START DATASET RECORDS

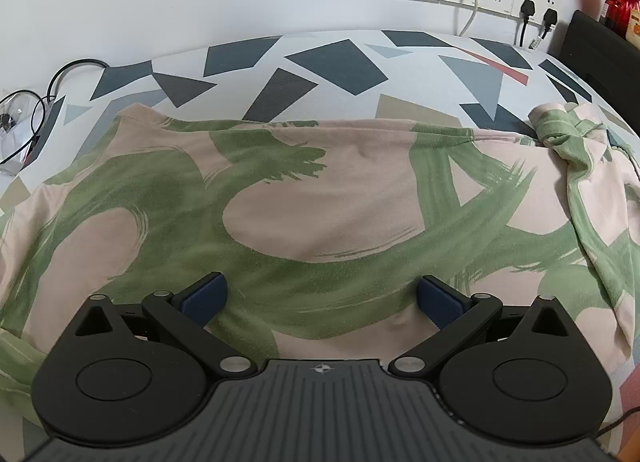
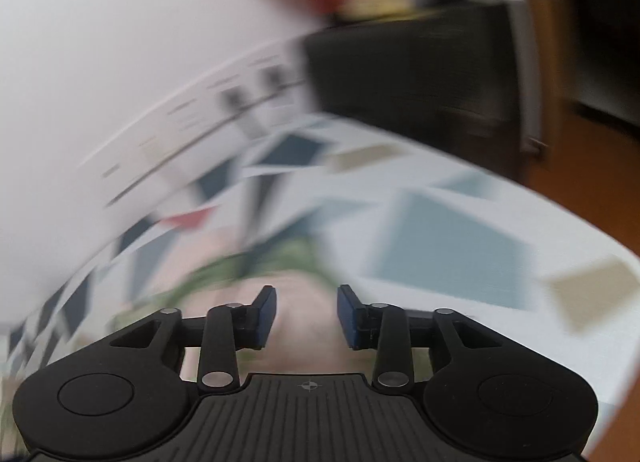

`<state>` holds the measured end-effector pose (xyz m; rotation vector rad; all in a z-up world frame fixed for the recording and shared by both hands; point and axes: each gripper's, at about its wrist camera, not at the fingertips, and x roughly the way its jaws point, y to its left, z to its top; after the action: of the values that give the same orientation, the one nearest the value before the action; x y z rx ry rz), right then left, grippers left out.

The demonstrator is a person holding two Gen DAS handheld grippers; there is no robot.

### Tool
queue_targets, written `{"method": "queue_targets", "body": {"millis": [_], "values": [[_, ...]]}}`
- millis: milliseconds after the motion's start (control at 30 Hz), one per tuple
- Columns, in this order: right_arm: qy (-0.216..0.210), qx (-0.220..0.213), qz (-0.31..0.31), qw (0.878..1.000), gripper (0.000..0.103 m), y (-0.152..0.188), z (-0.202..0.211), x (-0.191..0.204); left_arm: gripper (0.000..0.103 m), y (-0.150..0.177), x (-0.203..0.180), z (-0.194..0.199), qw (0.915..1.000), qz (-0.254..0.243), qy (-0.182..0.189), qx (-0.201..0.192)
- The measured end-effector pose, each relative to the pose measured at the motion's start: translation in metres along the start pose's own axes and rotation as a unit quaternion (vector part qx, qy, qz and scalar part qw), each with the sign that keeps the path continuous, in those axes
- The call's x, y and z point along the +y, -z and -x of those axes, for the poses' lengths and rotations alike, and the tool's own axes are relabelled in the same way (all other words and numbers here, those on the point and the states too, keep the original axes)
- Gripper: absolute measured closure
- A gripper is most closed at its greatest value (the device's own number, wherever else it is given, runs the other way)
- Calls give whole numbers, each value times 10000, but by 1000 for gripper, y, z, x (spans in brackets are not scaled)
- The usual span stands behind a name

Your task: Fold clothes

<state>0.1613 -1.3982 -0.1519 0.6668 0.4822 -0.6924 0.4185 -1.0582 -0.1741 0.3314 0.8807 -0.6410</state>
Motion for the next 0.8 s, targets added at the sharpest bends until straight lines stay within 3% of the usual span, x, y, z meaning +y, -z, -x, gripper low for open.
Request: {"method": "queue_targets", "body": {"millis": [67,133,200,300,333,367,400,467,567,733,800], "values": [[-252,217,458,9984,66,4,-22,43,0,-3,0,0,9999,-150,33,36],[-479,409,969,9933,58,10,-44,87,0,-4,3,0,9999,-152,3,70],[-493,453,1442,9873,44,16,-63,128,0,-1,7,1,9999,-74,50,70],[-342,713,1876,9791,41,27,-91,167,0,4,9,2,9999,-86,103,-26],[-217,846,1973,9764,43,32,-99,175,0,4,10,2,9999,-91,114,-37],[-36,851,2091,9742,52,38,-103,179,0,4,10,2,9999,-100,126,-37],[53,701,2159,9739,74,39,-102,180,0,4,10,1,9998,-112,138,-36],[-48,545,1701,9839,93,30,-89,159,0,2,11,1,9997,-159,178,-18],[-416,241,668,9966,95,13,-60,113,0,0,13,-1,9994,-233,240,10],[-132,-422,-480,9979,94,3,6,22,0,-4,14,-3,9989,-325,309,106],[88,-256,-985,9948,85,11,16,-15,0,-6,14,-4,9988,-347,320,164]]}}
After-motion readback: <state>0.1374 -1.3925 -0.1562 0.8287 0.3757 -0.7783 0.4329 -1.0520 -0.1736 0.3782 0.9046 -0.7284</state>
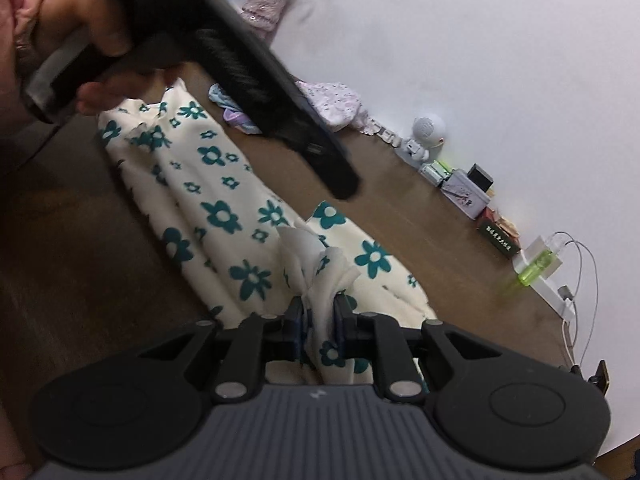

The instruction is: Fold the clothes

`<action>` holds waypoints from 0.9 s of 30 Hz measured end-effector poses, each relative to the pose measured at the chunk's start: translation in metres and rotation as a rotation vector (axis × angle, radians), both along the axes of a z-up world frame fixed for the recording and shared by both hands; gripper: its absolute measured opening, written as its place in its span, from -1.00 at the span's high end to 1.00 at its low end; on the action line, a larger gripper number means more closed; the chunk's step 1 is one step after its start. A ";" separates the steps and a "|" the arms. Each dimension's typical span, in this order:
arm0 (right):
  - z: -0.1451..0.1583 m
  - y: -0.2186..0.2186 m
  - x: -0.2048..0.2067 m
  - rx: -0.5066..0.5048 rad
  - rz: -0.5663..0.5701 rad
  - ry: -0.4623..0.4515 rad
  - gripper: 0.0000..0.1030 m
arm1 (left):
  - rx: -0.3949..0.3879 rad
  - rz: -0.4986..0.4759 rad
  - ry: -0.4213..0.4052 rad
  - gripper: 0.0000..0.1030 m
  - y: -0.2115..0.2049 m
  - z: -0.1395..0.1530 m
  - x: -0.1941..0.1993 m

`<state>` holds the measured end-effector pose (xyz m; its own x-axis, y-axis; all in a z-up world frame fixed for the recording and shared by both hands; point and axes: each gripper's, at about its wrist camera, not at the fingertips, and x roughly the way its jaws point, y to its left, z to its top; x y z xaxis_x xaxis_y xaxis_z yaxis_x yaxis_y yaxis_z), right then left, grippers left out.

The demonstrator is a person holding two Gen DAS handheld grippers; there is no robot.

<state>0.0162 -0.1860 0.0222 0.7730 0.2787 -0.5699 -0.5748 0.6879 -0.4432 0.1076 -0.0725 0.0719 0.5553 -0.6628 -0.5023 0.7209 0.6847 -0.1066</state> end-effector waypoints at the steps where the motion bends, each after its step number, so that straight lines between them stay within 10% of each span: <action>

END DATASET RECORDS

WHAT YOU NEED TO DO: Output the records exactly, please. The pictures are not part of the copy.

TASK RESPONSE:
`<state>` holds the measured end-effector pose (xyz m; rotation vector rad; all in a z-up world frame fixed for the recording and shared by both hands; point and axes: each gripper's, at about its wrist camera, not at the fingertips, and x roughly the way its jaws point, y to its left, z to its top; after the action: of the values that give the same orientation, the one nearest the value before the action; x y z rx ry rz), right then left, grippers left out.

The demonstrator is a person holding two Gen DAS handheld grippers; there is no robot.

### Tool
queue_targets, written `{"method": "queue_targets", "body": {"millis": [_], "values": [[_, ...]]}}`
- millis: milliseconds after the motion's start (control at 30 Hz), one per tuple
- Columns, in this order: right_arm: qy (-0.216..0.210), qx (-0.220..0.213), qz (-0.31..0.31), qw (0.878..1.000), gripper (0.000..0.103 m), y (-0.152..0.188), z (-0.202..0.211), x (-0.191..0.204); left_arm: gripper (0.000..0.103 m), y (-0.150..0.177), x (-0.203..0.180), z (-0.194..0.199), qw (0.915..1.000), qz (-0.254..0.243), qy (-0.182..0.189), qx (-0.201..0.192)
- The measured end-effector pose, each relative to the pose measured at the motion's start: translation in metres along the start pose's own axes and rotation as a unit quaternion (vector part qx, qy, qz and scalar part qw), each with the sign that keeps the path continuous, in those axes
- The call's x, y and z point along the +y, -z and -x of those axes, for the poses' lengths and rotations alike, and the tool's own axes are relabelled in the same way (all other words and numbers here, those on the point and the states too, keep the original axes)
- Gripper: absolute measured closure
- A gripper is most closed at its greatest value (the device's own number, wherever else it is given, runs the other way)
- Calls give whole numbers, each value times 10000, but by 1000 for gripper, y, z, x (spans in brackets are not scaled)
- The usual span stands behind a name

Your task: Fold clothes

<state>0.1613 -1.3982 -0.1519 0.6668 0.4822 -0.6924 0.4185 -1.0582 -0.1741 0.3314 0.8807 -0.6410</state>
Motion for the next 0.8 s, targets added at the sharpest bends until straight lines stay within 3% of the usual span, x, y, z meaning +y, -z, -x, gripper low for open.
Request: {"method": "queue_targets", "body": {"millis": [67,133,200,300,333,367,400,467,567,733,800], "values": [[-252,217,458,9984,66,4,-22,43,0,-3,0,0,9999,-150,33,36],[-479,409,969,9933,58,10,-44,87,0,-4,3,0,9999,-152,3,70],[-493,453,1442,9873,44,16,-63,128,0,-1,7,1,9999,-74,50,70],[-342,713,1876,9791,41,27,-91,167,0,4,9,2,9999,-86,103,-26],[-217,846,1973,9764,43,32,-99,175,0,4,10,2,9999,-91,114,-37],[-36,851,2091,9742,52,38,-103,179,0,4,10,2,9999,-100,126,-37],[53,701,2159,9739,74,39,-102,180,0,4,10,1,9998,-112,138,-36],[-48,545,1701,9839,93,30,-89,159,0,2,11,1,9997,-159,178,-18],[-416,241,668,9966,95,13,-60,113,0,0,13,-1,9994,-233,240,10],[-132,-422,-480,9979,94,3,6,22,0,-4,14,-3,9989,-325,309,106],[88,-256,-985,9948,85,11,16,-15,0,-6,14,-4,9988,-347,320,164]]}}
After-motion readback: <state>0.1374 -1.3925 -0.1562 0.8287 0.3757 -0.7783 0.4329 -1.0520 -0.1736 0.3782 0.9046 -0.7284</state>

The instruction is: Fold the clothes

`<action>` holds waypoints from 0.9 s of 30 Hz measured end-effector poses, each relative to the pose measured at the chunk's start: translation in metres and rotation as a rotation vector (axis × angle, radians), both along the axes of a z-up world frame fixed for the recording and shared by both hands; gripper: its absolute measured opening, written as its place in its span, from -1.00 at the span's high end to 1.00 at its low end; on the action line, a larger gripper number means more closed; the chunk's step 1 is one step after its start. A ";" separates the steps and a "|" the arms. Each dimension's typical span, in this order:
arm0 (right):
  - z: -0.1451..0.1583 m
  - y: -0.2186..0.2186 m
  - x: -0.2048..0.2067 m
  - rx: -0.5066..0.5048 rad
  - rz: -0.5663..0.5701 rad
  - ry: -0.4623..0.4515 rad
  - gripper: 0.0000..0.1030 m
arm1 (left):
  - rx: -0.3949..0.3879 rad
  - rz: -0.4986..0.4759 rad
  - ry: -0.4213..0.4052 rad
  - gripper: 0.0000..0.1030 m
  - y: -0.2115..0.2049 m
  - z: -0.1395..0.1530 m
  - x: -0.1941..0.1993 m

`<state>` holds the measured end-effector pose (xyz m; its own x-axis, y-axis; all in a z-up world frame fixed for the recording and shared by both hands; point and axes: each gripper's, at about its wrist camera, not at the fingertips, and x roughly the way its jaws point, y to its left, z to its top; x y z xaxis_x xaxis_y xaxis_z yaxis_x yaxis_y yaxis_z), right then left, grippers left out.

The demonstrator is a person holding two Gen DAS handheld grippers; there is no robot.

<state>0.0162 -0.1860 0.0222 0.7730 0.2787 -0.5699 -0.5748 0.6879 -0.4432 0.1076 -0.0725 0.0719 0.5553 -0.6628 -0.5023 0.7209 0.6847 -0.1066</state> end-effector waypoints at the steps where the motion bends, each after its step number, so that straight lines between them stay within 10% of each span: <action>

The requested output has been fully supplied.